> _TASK BRIEF_
Find how many lines in the listing below include the word "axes". Give that number only.

[DATASET SECTION — start]

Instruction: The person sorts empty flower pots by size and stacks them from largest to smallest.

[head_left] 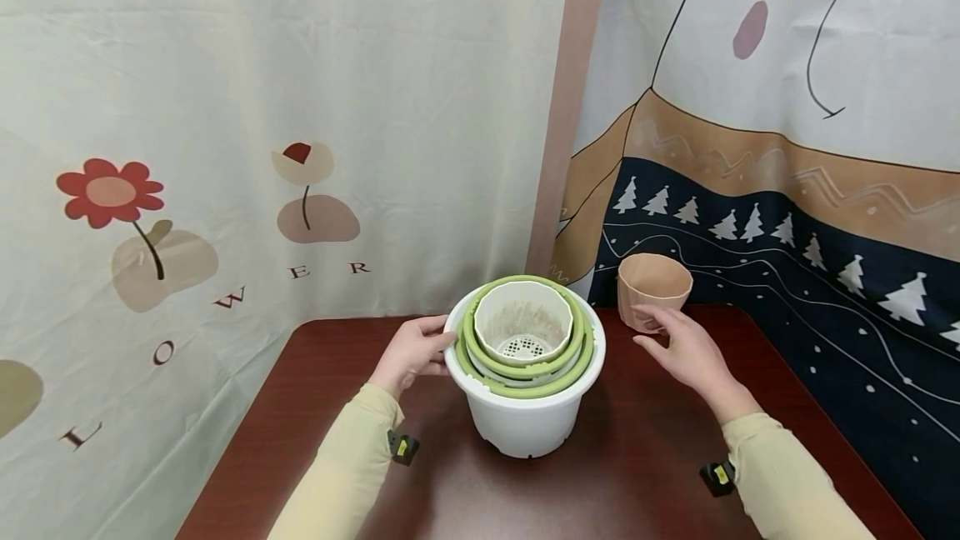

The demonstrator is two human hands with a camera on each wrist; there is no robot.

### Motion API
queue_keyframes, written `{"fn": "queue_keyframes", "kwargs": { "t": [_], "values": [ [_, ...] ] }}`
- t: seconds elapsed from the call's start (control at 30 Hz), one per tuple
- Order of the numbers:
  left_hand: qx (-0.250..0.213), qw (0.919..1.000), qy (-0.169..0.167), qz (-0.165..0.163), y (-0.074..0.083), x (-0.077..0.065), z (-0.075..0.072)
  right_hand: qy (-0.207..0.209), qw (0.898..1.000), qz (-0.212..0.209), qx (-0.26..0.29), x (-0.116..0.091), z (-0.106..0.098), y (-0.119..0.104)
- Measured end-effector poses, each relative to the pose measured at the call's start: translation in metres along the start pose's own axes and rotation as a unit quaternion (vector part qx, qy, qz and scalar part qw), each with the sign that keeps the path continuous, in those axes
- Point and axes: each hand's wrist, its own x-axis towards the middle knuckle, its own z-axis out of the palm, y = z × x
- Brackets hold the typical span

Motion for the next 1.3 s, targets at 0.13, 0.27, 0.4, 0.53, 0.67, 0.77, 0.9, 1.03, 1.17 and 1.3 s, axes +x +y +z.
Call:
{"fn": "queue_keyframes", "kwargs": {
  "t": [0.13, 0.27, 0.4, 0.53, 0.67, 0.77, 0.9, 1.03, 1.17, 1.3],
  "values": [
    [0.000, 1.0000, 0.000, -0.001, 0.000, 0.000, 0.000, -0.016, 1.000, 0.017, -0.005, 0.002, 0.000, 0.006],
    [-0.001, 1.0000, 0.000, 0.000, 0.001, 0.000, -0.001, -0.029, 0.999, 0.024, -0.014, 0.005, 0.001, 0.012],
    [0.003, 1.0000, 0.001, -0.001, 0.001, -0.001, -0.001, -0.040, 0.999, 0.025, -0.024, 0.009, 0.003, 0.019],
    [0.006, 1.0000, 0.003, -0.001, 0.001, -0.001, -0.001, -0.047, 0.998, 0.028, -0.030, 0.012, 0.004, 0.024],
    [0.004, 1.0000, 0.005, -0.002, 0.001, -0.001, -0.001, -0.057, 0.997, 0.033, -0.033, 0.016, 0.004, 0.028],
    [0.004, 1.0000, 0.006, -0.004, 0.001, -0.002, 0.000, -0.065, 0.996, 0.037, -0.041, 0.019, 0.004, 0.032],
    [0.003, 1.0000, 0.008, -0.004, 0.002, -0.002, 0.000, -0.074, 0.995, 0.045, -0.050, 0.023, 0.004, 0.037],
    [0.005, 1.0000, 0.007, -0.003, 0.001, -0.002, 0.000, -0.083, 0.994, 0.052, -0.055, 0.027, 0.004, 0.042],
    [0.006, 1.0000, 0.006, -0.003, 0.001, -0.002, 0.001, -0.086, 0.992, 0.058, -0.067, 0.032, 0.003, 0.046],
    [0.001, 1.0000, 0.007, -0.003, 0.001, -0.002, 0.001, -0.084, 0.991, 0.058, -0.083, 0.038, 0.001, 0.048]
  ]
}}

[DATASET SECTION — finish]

> _ANSWER BOX_
3